ASSIGNED TASK
Show every line of the data below that includes the word "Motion".

(Stored dataset items)
= = =

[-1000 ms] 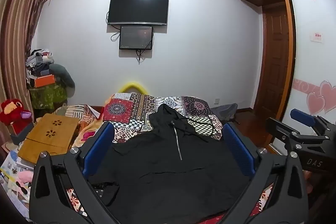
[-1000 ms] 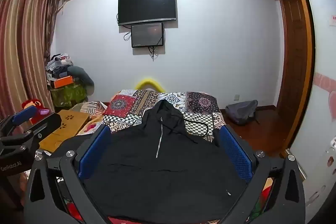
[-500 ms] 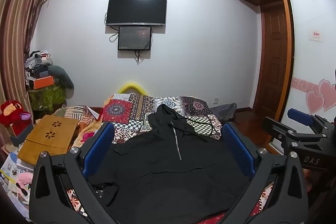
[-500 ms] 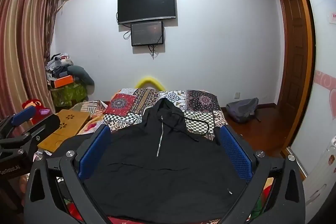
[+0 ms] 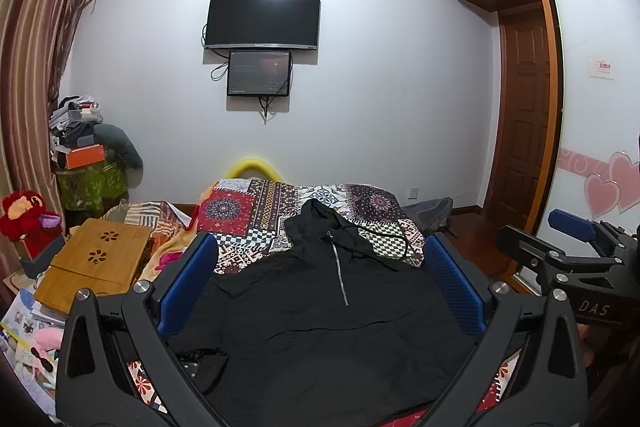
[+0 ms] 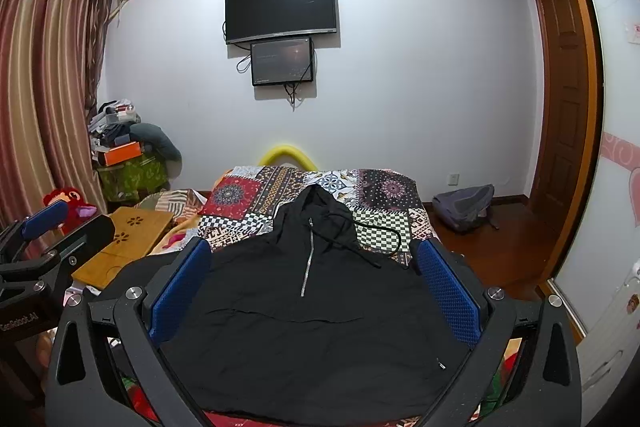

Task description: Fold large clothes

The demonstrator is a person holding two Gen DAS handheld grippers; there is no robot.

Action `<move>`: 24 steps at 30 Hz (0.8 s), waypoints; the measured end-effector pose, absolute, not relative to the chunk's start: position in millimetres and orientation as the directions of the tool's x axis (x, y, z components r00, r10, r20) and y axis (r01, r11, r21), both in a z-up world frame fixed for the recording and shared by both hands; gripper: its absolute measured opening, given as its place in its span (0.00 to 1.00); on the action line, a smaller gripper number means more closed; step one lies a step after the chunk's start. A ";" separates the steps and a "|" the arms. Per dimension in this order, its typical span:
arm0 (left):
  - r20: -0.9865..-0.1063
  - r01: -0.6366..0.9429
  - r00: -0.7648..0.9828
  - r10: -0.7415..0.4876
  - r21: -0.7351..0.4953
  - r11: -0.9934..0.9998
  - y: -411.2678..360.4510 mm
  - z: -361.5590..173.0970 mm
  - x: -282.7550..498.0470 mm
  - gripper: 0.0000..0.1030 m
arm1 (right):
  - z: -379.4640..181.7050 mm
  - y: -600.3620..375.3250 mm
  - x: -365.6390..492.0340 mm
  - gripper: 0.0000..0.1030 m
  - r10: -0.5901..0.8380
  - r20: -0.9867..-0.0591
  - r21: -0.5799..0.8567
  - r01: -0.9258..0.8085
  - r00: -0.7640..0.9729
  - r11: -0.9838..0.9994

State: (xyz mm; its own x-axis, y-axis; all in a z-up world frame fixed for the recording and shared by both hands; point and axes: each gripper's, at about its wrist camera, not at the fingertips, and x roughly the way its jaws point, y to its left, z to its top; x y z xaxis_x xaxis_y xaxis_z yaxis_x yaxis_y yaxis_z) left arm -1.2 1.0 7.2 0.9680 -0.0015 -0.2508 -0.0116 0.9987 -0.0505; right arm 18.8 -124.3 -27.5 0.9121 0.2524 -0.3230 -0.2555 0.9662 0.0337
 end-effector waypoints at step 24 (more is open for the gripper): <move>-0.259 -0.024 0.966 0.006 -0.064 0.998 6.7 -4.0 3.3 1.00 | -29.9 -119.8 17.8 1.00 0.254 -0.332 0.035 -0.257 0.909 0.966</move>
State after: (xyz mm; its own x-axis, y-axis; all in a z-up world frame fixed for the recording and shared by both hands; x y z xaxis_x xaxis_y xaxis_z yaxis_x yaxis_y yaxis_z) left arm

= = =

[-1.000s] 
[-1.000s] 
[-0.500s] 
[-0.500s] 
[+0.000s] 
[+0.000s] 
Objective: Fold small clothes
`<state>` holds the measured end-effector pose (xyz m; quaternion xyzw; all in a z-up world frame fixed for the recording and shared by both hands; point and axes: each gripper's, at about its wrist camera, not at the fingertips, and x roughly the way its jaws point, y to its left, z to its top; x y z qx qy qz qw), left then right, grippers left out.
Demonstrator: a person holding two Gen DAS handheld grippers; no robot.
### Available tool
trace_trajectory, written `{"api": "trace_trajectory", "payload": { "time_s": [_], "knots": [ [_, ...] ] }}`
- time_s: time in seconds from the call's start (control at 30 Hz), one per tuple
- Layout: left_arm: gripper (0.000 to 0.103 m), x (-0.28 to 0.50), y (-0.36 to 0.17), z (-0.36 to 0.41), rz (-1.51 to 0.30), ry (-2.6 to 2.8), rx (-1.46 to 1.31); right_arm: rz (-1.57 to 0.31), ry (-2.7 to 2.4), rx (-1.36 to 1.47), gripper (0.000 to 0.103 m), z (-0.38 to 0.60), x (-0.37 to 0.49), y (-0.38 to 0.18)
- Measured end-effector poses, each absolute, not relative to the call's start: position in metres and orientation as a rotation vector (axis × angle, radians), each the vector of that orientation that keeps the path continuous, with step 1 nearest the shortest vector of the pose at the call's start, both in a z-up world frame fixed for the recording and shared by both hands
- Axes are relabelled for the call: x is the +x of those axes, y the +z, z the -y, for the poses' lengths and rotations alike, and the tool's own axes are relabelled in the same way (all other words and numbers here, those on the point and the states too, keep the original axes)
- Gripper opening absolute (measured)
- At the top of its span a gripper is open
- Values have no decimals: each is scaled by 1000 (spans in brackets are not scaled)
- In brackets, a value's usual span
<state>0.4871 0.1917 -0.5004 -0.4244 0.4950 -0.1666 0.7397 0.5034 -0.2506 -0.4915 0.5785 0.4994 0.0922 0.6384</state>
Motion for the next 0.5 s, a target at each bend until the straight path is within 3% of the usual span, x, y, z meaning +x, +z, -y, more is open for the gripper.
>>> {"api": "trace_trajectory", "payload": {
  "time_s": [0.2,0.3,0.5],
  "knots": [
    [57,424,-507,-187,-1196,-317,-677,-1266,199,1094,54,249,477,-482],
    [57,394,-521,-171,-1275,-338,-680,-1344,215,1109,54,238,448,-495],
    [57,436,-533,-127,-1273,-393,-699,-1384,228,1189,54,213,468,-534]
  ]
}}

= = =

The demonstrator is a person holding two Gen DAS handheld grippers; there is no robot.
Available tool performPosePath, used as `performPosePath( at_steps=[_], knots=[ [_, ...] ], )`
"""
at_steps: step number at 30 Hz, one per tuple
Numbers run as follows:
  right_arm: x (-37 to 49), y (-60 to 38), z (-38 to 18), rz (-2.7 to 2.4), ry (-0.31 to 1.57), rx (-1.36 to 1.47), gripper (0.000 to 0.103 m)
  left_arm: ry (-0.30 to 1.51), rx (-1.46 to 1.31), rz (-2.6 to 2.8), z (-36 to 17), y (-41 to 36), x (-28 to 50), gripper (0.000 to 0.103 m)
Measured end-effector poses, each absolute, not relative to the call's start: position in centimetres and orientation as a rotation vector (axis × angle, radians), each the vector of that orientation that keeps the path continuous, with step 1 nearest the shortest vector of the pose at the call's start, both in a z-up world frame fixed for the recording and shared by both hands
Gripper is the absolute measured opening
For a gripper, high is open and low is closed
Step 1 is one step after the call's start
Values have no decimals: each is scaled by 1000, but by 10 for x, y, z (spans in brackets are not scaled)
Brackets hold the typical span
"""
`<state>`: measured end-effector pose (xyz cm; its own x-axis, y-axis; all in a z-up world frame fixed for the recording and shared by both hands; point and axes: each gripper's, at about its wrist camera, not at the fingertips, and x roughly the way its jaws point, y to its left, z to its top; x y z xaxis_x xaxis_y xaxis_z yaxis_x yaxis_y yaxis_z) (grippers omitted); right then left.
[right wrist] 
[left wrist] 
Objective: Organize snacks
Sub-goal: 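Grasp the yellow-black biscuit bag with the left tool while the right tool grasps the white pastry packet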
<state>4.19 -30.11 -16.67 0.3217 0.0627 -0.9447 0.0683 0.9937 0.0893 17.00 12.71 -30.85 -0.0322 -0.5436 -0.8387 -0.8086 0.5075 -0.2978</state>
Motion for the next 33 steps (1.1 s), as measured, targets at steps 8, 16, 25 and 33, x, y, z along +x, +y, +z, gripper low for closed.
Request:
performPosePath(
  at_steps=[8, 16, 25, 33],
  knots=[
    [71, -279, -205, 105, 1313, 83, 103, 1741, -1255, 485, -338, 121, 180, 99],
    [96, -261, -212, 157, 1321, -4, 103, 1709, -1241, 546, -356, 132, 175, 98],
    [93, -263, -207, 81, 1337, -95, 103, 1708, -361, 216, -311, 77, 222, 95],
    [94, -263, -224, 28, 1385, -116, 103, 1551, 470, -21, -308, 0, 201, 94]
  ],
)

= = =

WRITTEN RESPONSE
Motion for the next 0.5 s, a target at each bend until the straight path is within 3% of the usual span, x, y, z meaning +x, +z, -y, more is open for the gripper.
Motion for the next 33 steps (1.1 s), as measured, targets at steps 8, 16, 25 and 33, x, y, z along +x, +y, +z, gripper low for closed.

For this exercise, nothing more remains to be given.